Chapter7 Bundle Adjustment & Nonlinear Optimization

7.1 Optimality in Noisy Real World Conditions

In the previous chapters we discussed linear approaches to solve the structure and motion problem. In particular, the 8-point algorithm provides closed-form solutions to estimate the camera parameters and the 3D structure, based on singular value decomposition. (SVD)

However, if we have noisy data $\tilde{\textbf{x}_1}, \tilde{\textbf{x}_2}$ (correspondence not exact or even incorrect), then we have no guarantee:

  • that $R$ and $T$ are as close as possible to the true solution.
  • that we will get a consistent reconstruction.

7.2 Statistical Approaches to Cope with Noise

The linear approaches are elegant because optimal solutions to respective problems can be computed in closed form.

However, they often fail when dealing with noisy and imprecise point locations. Since measurement noise is not explicitly considered or modeled, such spectral methods often provide suboptimal performence in noisy real-world conditions.

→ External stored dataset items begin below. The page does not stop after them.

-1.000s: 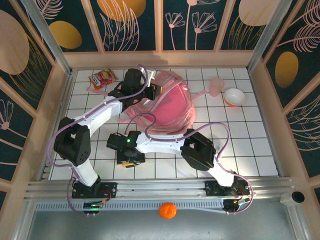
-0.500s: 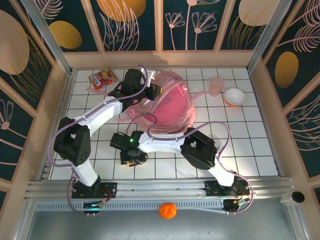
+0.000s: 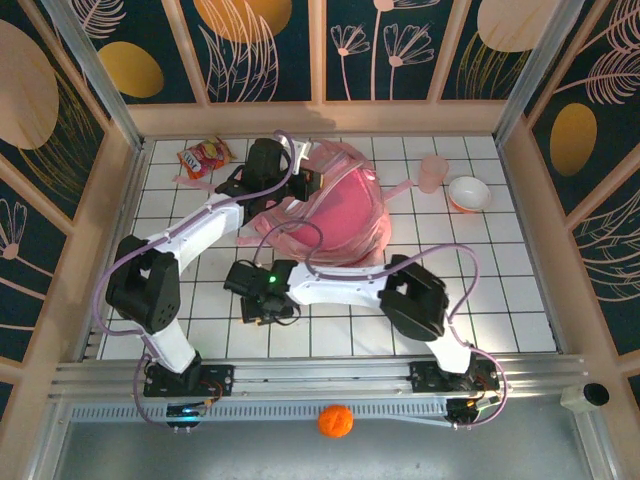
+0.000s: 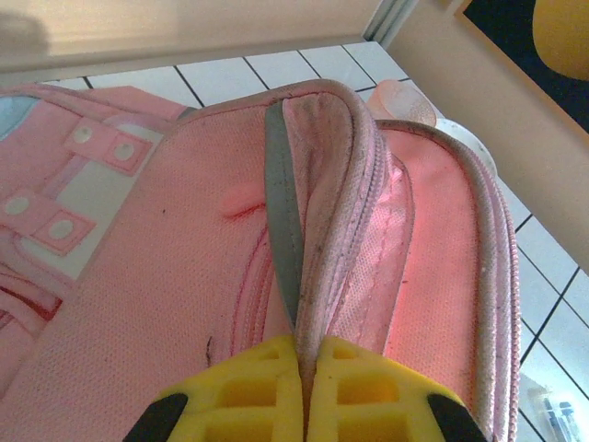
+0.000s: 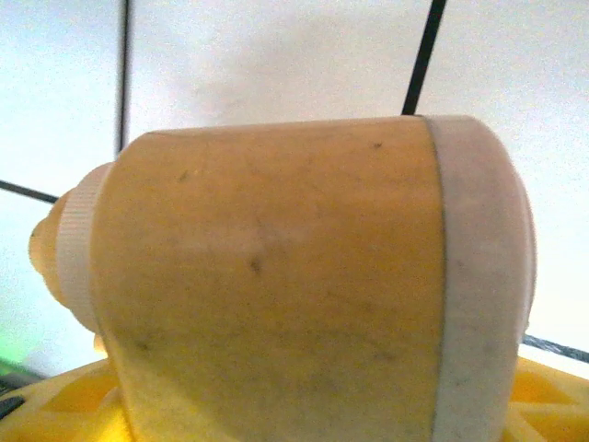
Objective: Pack books, pencil case, and school supplies into a backpack
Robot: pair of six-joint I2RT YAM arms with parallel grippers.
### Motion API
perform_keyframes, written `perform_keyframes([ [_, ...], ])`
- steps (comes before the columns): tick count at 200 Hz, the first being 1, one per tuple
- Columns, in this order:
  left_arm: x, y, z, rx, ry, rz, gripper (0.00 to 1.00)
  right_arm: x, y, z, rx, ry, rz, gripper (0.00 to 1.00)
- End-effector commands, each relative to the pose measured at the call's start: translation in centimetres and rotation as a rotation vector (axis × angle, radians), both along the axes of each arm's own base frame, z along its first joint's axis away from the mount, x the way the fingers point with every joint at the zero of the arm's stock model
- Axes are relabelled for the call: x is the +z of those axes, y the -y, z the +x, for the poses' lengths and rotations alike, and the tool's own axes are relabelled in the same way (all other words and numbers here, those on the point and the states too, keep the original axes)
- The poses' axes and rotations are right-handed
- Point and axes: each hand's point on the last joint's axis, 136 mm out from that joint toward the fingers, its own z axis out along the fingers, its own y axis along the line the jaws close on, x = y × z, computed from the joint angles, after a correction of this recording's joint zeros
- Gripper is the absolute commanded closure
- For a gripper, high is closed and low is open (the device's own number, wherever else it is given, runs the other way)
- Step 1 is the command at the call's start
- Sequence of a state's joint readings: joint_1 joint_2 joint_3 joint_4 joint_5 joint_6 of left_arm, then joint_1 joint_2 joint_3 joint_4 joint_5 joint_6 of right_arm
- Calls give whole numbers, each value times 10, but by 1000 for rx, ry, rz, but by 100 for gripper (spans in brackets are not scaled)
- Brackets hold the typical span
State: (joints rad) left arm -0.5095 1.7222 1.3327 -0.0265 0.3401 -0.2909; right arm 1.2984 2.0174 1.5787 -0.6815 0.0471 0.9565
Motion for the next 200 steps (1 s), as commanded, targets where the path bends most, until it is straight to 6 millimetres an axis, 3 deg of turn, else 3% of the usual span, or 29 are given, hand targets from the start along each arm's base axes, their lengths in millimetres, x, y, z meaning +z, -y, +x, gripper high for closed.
perform_keyframes([
  [1,38,-12,6,37,122,-24,100,60,1,15,-82,100,162,47],
  [49,38,-16,0,39,137,-33,100,113,54,37,-181,186,312,48],
  [95,48,-13,1,36,164,-55,100,130,142,100,-348,271,343,49],
  [135,62,-12,3,44,187,-91,100,125,187,157,-421,296,379,49],
  [173,72,-11,6,49,206,-105,100,87,180,185,-379,214,356,49],
  [200,77,-15,6,52,239,-76,100,78,172,204,-386,218,393,47],
])
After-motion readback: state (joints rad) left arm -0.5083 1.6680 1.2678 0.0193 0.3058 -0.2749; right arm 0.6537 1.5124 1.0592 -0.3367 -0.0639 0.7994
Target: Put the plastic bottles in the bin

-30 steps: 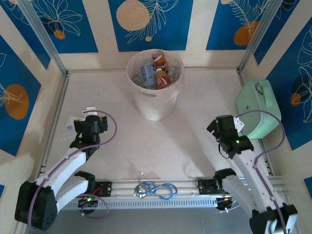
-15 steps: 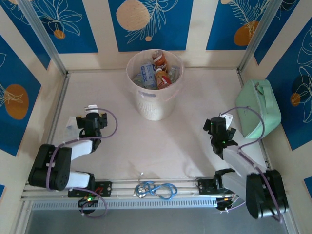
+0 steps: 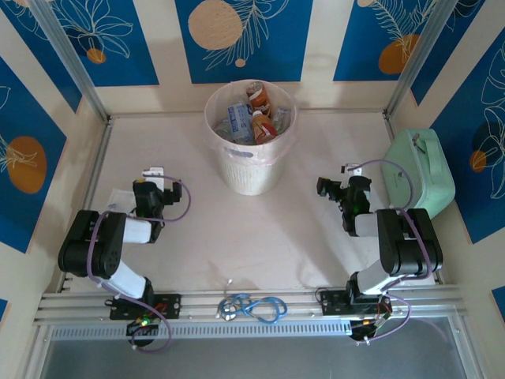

In order to take noise and statistical flucation into account, one can revert to a Bayesian formulation and determine the most likely camera transformation $R, T$ and ‘true’ 2D coordinates ${x}$ givens the measured coordinates $\tilde{\textbf{x}}$, by perfroming a maximum a posteriori estimate:

$$
\underset{\textbf{x}, R, T}{argmax} \mathcal{P}(\textbf{x}, R, T |\tilde{\textbf{x}}) = \underset{\textbf{x},R,T}{argmax} \mathcal{P}(\tilde{\textbf{x}}|\textbf{x},R,T)\mathcal{P}(\textbf{x}, R, T)
$$

(Note: 后验概率= 似然概率 * 先验概率)

This approach will however involve modeling probability densities $\mathcal{P}$ on the fairly complicated space $SO(3)\times \S^2$ of rotation and translation parameters, as $R\in SO(3)$ and $T\in \S^2$(3D translation with unit length).

7.3 Bundle Adjustment and Nonlinear Optimization

Under the assumption that the observed 2D point coordinates $\tilde{\textbf{x}}$ are corrupted by zero-mean Gaussian noise, maximum likelihood estimation leads to bundle adjustment:

$$
\textbf{E}(R, T, \textbf{X}_1, …, \textbf{X}_N)=\sum_{j=1}^N |\tilde{\textbf{x}_1}^j -\pi (\textbf{X}_j)|^2 + |\tilde{\textbf{x}_2}^j - \pi(R, T, \textbf{X}_j)|^2,
$$

where $\textcolor{green}{\pi(R,T,\textbf{X}_j)} = \textcolor{green}{(R\textbf{X}_j+ T)}$

It aims at minimizing the reprojection error between the observed 2D coordinates $\tilde{\textbf{x}_i}^j$ and the projected 3D coordinate $\textbf{X}_j (w.r.t camera 1)$. Here $\pi(R,T,\textbf{X}_j)$ denotes the perspective projection of $\textbf{X}_j$ after rotation and translation.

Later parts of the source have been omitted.